• **Task item**: Return all lines below containing the word "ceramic".

Stored data:
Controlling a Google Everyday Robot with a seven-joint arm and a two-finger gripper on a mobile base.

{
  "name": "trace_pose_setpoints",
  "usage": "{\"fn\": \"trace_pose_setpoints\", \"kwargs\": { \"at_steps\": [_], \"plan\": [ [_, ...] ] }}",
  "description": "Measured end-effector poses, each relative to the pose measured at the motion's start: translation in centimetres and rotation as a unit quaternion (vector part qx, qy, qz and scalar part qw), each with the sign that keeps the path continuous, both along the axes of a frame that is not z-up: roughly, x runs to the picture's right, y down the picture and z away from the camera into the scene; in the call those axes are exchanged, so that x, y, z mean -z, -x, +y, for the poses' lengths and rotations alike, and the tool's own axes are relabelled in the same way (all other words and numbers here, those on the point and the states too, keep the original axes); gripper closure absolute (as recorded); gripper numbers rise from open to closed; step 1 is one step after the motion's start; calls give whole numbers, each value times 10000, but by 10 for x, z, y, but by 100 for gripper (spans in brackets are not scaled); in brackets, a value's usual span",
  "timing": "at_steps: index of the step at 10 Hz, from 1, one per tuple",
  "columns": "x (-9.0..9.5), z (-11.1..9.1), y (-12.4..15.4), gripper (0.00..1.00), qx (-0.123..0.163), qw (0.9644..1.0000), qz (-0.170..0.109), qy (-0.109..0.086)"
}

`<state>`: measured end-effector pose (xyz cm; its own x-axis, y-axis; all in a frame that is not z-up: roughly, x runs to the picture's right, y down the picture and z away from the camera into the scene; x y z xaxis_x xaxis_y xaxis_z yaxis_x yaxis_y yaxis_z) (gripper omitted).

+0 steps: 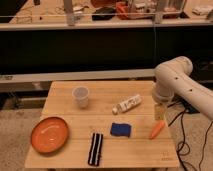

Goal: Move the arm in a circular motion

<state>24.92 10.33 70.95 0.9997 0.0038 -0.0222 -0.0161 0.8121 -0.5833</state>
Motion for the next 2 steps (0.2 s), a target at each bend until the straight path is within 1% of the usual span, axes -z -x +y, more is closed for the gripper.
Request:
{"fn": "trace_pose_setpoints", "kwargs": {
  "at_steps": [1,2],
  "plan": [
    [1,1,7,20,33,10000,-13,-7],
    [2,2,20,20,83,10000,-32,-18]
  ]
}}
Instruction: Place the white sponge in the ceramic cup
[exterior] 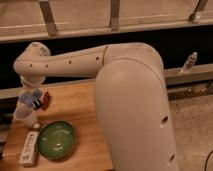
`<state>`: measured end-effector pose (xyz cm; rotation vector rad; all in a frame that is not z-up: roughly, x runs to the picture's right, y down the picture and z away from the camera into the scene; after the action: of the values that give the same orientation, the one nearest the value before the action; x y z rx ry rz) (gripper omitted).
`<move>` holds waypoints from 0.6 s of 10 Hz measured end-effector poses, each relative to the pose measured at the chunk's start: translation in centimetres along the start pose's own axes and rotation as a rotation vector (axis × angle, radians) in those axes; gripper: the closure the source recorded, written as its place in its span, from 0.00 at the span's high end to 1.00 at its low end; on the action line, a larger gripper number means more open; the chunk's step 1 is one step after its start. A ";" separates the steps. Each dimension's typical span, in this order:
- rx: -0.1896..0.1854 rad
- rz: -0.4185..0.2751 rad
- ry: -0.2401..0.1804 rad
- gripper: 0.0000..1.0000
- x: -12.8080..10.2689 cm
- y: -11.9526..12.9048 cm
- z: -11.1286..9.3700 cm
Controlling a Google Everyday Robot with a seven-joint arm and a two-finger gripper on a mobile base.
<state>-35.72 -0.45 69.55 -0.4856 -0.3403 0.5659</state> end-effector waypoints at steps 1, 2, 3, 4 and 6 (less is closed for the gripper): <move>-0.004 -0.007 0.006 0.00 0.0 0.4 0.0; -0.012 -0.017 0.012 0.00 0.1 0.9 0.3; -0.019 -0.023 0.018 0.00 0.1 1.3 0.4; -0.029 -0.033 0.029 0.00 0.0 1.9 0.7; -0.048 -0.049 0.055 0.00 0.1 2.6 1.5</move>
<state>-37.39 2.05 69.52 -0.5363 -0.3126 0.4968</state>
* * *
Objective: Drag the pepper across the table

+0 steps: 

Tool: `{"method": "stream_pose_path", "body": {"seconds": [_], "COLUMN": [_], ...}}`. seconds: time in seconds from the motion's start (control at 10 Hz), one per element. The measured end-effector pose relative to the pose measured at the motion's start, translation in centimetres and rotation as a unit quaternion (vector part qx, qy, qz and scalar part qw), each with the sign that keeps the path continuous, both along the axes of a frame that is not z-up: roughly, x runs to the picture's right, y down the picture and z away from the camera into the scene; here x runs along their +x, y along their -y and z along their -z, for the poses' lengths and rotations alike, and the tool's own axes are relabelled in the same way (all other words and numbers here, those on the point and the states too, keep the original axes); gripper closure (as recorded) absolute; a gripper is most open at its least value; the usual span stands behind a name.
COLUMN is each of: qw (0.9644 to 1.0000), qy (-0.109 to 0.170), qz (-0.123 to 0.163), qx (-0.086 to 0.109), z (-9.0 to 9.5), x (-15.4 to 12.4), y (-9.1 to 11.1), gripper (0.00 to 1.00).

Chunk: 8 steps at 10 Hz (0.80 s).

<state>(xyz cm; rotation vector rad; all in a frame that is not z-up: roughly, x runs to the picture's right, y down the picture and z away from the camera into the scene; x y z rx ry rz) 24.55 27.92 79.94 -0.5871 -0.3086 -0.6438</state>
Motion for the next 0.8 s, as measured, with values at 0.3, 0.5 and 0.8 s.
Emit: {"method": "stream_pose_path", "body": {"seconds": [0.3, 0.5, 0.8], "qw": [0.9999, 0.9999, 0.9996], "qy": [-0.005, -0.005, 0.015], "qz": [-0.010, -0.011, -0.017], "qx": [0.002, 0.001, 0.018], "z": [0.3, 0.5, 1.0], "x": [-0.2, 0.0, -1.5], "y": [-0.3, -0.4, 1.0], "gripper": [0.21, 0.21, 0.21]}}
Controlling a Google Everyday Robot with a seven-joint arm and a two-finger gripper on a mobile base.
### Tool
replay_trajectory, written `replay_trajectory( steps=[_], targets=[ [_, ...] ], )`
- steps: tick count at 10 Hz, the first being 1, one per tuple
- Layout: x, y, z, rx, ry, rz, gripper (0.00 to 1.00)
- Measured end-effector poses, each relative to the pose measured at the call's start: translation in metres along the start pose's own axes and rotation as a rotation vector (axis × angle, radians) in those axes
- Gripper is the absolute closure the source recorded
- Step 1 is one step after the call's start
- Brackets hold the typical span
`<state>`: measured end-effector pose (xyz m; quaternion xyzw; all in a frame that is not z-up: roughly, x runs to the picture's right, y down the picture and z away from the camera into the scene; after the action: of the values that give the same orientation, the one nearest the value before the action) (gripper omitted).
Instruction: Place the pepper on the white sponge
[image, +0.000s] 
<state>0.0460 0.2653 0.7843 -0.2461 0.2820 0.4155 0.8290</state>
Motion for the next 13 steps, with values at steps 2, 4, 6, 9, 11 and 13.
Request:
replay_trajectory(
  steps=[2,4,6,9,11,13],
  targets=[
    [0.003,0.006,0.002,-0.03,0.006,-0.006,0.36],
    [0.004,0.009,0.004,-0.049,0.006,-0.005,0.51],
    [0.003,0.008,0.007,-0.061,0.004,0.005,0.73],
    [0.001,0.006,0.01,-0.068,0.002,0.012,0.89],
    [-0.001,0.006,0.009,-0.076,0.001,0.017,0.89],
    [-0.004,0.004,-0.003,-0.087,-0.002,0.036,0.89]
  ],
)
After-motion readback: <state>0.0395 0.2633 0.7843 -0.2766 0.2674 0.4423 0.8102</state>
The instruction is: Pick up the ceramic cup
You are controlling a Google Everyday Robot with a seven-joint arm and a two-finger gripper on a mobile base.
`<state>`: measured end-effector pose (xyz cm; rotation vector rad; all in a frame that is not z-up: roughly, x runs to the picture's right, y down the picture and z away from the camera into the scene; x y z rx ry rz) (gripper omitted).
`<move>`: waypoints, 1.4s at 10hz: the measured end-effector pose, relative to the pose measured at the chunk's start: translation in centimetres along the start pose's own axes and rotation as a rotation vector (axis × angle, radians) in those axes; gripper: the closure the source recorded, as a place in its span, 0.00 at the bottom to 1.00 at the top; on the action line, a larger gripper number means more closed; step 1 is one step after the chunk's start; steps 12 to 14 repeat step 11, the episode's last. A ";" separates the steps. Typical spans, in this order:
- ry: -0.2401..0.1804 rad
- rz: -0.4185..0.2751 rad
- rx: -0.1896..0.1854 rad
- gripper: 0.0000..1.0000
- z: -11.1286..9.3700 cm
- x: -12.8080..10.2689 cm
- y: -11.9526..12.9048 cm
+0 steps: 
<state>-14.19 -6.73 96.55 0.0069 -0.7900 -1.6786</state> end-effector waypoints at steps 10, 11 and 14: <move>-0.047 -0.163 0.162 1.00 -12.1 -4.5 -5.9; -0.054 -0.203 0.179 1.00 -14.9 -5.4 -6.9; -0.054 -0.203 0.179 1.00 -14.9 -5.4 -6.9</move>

• **Solution for this exercise**:
Instruction: Place the white sponge in the ceramic cup
The instruction is: Pick up the ceramic cup

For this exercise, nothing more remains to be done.